Fields of gold rolling across his eyes’ sight, and further again,
While cattle and sheep graze the day away, every day,

A lone mountain looms larger, shadow outreaching,
Blocking out all sunlight, darkness devouring all the cars,

With castle ruins, crumbled and broken, regaining their former glory,
Horses’ gallops shaking the Earth to protect a reborn kingdom,

Overlooked by a giant oak tree, offering a throne that sees everything,
Out to the soulless sea and beyond the heartless horizon,

Watching the three cars line up two hundred kilometres down the road,
Uniting in friendship and in a journey to one destination,

Every action taken in blatant disregard to the bordered up houses in the empty town,
Always thinking of the Worm’s Hill that awaits them at this trip’s end,

Its sheer being coincidence enough to warrant a visit.

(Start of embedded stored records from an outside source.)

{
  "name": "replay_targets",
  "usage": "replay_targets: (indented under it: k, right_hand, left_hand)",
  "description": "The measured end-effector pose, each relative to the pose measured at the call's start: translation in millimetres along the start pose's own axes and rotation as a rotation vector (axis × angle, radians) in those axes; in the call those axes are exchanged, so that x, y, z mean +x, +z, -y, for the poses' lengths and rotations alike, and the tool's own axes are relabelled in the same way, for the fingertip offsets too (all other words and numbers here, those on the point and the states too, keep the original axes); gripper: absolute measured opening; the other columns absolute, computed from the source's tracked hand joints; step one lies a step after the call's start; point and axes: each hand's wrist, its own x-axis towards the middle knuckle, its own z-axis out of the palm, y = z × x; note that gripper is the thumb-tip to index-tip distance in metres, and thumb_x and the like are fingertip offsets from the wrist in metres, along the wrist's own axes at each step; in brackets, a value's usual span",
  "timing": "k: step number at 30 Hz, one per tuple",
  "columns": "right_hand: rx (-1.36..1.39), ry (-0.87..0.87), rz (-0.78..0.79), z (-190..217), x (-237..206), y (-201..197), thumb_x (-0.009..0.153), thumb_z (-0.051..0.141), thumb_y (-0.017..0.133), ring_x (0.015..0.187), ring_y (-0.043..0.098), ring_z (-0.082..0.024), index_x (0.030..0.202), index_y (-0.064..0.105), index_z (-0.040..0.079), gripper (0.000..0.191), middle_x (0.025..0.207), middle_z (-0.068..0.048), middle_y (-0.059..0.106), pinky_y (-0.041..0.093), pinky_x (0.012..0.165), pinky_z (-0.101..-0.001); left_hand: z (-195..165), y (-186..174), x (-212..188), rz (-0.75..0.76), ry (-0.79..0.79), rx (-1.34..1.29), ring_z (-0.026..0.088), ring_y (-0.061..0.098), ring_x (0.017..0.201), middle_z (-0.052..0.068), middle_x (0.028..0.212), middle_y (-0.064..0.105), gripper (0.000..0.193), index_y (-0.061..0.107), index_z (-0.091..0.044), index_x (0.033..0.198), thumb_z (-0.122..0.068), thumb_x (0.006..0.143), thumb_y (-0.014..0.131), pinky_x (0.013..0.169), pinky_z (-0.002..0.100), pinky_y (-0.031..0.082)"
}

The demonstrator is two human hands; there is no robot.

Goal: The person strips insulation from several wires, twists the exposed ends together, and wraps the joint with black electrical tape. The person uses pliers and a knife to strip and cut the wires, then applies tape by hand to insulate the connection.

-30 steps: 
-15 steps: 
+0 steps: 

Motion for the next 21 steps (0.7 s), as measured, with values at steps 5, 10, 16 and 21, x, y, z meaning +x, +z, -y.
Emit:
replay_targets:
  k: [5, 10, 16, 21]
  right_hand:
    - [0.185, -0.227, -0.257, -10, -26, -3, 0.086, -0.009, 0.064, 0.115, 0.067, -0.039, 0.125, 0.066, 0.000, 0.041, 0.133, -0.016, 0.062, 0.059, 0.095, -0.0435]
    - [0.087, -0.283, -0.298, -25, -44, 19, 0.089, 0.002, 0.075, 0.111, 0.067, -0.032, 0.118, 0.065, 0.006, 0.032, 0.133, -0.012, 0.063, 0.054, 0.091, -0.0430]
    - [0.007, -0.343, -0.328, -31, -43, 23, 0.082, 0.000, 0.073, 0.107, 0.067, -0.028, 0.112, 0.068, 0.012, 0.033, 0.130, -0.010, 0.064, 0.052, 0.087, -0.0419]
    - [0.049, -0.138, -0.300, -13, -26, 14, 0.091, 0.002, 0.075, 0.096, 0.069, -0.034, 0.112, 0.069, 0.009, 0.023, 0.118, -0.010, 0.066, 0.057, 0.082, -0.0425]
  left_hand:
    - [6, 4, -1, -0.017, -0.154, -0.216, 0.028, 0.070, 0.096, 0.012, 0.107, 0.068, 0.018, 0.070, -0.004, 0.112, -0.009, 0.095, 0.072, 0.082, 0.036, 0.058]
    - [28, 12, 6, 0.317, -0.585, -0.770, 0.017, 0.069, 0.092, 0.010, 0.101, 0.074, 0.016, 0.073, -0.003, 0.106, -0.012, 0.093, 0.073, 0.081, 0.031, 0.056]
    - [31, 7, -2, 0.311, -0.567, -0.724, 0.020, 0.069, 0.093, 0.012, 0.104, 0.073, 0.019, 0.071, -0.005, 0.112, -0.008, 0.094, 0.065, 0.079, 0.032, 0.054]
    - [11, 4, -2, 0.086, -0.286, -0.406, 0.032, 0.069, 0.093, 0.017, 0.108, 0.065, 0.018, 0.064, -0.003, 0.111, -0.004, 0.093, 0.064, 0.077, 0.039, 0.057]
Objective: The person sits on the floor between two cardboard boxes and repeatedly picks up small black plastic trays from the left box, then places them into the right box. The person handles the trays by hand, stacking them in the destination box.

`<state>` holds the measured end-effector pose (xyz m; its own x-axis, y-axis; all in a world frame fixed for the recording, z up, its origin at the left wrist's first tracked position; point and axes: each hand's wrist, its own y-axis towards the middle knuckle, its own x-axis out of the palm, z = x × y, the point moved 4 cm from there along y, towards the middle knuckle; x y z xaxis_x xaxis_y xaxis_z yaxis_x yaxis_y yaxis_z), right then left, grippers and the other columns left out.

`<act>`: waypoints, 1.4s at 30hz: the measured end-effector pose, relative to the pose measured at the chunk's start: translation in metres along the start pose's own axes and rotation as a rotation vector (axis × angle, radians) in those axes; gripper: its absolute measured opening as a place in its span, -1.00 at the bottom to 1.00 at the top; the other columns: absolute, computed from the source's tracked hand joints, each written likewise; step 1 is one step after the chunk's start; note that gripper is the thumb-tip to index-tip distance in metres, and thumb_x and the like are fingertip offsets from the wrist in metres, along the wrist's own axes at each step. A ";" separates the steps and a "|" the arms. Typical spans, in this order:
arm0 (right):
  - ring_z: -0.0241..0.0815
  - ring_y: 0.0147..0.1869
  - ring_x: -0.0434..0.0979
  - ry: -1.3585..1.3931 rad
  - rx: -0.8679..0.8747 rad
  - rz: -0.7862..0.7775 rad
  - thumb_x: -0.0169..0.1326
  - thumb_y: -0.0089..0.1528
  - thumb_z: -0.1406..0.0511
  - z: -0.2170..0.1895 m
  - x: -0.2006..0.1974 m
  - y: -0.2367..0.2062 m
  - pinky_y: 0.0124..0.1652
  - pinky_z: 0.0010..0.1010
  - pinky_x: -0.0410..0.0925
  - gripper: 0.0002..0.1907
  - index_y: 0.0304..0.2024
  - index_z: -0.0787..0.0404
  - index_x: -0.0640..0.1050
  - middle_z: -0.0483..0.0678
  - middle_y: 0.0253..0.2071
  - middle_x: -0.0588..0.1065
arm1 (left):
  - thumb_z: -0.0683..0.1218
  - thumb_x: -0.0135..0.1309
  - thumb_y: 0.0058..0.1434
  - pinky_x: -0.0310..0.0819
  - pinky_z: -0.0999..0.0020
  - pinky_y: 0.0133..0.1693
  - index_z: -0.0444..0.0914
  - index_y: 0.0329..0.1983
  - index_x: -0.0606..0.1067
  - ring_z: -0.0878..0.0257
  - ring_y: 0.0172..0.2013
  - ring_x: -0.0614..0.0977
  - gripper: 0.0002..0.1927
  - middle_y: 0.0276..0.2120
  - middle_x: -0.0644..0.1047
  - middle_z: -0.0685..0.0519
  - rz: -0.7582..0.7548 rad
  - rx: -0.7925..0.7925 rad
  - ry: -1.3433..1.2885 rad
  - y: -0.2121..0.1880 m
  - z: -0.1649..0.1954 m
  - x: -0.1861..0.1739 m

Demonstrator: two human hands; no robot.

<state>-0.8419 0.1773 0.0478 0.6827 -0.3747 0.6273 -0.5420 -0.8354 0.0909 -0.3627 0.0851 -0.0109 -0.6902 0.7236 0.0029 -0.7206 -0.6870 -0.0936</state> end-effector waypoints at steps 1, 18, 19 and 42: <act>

Saturday, September 5, 2009

They Don't Know

Rumours are rife that the dark days are gone,
Yet this city, ugly, pulses nightly,
They can’t see where it all went wrong,
So I, arrogantly, ignore them blindly.

Knowing they don’t know.

Running wild across my mind’s landscape,
Pondering, always, how to escape this maze,
They can’t see my mentality’s shape,
So I, crazed, just give them a blank gaze.

Knowing they don’t know.

Sleepless hours thinking about sleepless hours,
The walls, looming, suffocate the brooding,
They can’t see the moment where it sours,
So I, losing, smirk and keep musing.

Knowing they don’t know.

Everybody believes they deserve what they have,
Yet I, daily, resent what I alone gave me,
They can all see a reason for having what I have,
Yet I, save me, know I don’t deserve me.

So I’ll go, knowing they’ll never know.